**What to do:** Each line of the listing is to be copied exactly.

(Collected data Opens)

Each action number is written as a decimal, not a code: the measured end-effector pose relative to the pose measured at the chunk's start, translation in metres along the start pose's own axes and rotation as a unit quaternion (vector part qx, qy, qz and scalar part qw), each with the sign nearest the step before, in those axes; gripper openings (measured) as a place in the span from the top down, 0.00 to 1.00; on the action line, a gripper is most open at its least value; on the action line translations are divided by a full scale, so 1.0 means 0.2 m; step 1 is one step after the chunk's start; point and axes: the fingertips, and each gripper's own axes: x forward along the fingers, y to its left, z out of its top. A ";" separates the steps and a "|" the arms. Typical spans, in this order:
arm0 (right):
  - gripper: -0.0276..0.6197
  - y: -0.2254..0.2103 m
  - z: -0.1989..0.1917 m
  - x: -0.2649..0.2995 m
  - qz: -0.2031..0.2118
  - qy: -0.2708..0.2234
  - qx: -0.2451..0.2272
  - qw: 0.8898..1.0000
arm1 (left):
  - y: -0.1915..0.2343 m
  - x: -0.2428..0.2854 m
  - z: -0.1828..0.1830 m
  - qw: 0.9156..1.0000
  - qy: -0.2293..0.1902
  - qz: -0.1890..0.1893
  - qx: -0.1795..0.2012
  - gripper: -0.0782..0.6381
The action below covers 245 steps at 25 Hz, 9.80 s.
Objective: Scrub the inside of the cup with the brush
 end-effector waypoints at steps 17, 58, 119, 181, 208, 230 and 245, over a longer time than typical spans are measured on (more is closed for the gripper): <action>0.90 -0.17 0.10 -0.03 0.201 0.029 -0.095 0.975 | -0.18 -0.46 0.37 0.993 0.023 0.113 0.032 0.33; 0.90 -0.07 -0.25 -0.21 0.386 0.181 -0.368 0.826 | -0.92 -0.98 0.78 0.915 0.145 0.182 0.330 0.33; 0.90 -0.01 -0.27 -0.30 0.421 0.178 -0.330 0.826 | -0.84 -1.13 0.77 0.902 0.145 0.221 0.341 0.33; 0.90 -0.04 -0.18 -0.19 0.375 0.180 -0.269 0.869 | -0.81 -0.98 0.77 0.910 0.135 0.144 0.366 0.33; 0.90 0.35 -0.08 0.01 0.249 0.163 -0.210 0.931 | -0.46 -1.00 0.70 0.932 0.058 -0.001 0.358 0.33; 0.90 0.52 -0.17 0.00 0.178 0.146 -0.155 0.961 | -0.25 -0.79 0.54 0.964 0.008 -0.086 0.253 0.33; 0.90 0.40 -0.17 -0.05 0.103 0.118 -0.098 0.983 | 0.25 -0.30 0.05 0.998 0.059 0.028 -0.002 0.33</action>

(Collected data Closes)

**Task response:**
Each action number is written as a decimal, not a code: the measured end-effector pose relative to the pose measured at the chunk's start, translation in metres along the start pose's own axes and rotation as a unit quaternion (vector part qx, qy, qz and scalar part qw), each with the sign nearest the step before, in those axes; gripper openings (measured) as a place in the span from the top down, 0.00 to 1.00; on the action line, a gripper is most open at its least value; on the action line translations are divided by a full scale, so 1.0 means 0.2 m; step 1 is one step after the chunk's start; point and axes: the fingertips, and each gripper's own axes: x forward along the fingers, y to its left, z out of its top. A ";" separates the steps and a "|" the arms. Typical spans, in this order:
arm0 (right):
  - gripper: -0.0276..0.6197
  - y: -0.2254..0.2103 m
  - z: -0.1989..0.1917 m
  - x: -0.2649..0.2995 m
  - qz: -0.2031..0.2118
  - qy: -0.2708..0.2234
  - qx: -0.2451..0.2272
  - qw: 0.8898..1.0000
arm1 (left):
  - y: -0.1915..0.2343 m
  - x: -0.2428..0.2854 m
  - z: -0.1828..0.1830 m
  - qw: 0.9156..1.0000
  - qy: -0.2293..0.1902
  - qz: -0.1890..0.1893
  - qx: -0.1795..0.2012
  - gripper: -0.0782..0.6381
The action below covers 245 steps at 25 Hz, 9.80 s.
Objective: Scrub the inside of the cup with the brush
 end-effector waypoints at steps 17, 58, 119, 181, 208, 230 and 245, over a longer time than typical spans are measured on (more is closed for the gripper): <action>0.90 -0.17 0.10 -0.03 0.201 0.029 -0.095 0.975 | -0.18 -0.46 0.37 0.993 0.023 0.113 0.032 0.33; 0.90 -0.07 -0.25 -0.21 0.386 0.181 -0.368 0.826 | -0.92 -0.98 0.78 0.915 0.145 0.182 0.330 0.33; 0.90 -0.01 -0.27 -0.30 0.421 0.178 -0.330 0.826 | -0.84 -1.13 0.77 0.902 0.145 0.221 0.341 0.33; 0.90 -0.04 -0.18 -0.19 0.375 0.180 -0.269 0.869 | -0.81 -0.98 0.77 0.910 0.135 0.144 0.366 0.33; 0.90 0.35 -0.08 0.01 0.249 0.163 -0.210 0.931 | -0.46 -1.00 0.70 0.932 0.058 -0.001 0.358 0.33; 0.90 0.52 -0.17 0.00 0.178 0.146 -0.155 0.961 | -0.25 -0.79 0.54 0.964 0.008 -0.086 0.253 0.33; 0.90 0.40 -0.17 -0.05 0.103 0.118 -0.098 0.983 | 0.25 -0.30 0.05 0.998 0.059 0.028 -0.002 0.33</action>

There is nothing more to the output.